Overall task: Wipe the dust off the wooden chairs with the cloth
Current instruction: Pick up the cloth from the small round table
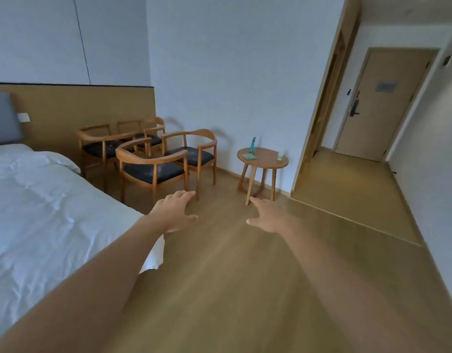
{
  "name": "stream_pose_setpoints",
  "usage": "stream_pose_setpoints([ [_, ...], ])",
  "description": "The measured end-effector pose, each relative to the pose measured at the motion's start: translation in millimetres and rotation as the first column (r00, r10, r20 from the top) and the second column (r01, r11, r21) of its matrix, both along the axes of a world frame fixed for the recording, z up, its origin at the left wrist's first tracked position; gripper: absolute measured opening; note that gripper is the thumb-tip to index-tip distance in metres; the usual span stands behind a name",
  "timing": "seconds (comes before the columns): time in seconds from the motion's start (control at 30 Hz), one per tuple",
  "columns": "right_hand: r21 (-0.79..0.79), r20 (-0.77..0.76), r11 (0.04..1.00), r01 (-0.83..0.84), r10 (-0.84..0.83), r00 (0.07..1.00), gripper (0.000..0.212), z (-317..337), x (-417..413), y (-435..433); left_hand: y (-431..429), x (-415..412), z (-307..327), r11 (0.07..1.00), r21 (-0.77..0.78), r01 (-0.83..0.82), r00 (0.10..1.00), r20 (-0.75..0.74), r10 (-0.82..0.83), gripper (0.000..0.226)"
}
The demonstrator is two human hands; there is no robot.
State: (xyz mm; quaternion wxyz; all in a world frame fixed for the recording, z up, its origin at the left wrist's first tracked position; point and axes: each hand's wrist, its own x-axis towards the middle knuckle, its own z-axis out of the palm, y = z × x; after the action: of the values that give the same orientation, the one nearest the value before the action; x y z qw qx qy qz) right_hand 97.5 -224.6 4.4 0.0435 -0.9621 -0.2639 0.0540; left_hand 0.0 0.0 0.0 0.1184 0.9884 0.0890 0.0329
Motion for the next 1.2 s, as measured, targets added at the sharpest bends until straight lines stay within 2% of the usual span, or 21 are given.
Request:
stream_pose_setpoints([
  [0.07,0.029,-0.027,0.999,0.035,-0.035,0.999,0.07,1.6,30.2,8.0,11.6,37.9,-0.8,0.999,-0.04,0.013,1.0,0.021,-0.012,0.07],
  [0.4,0.059,-0.07,0.984,0.167,-0.162,0.984,0.07,9.5,217.2,41.6,47.3,258.2,5.4,0.994,0.003,0.108,0.994,0.005,-0.108,0.071],
  [0.63,0.081,-0.055,0.985,0.155,-0.151,0.987,0.069,1.7,382.4,61.9,64.1,414.0,-10.3,0.995,0.002,0.095,0.995,-0.014,-0.095,0.071],
  [0.83,0.097,-0.065,0.983,0.153,-0.147,0.987,0.066,12.5,525.6,75.4,73.3,554.4,4.8,0.996,0.001,0.085,0.996,0.003,-0.085,0.069],
  [1.2,0.011,-0.082,0.986,0.168,-0.166,0.983,0.07,-0.6,765.2,135.5,133.9,795.3,-16.6,0.994,-0.03,0.107,0.994,-0.036,-0.108,0.07],
])
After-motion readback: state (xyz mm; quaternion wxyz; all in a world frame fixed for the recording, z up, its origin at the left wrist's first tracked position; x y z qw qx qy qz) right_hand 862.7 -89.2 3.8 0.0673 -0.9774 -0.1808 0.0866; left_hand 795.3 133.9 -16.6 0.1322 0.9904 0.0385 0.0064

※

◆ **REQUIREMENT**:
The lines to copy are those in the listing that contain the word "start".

◆ **ANSWER BOX**:
  "description": "The measured end-effector pose, each relative to the pose measured at the motion's start: translation in millimetres and rotation as the first column (r00, r10, r20 from the top) and the second column (r01, r11, r21) of its matrix, both along the axes of a world frame fixed for the recording, z up, its origin at the left wrist's first tracked position; gripper: absolute measured opening; note that gripper is the thumb-tip to index-tip distance in metres; the usual span stands behind a name",
  "timing": "seconds (comes before the columns): time in seconds from the motion's start (control at 30 Hz), one per tuple",

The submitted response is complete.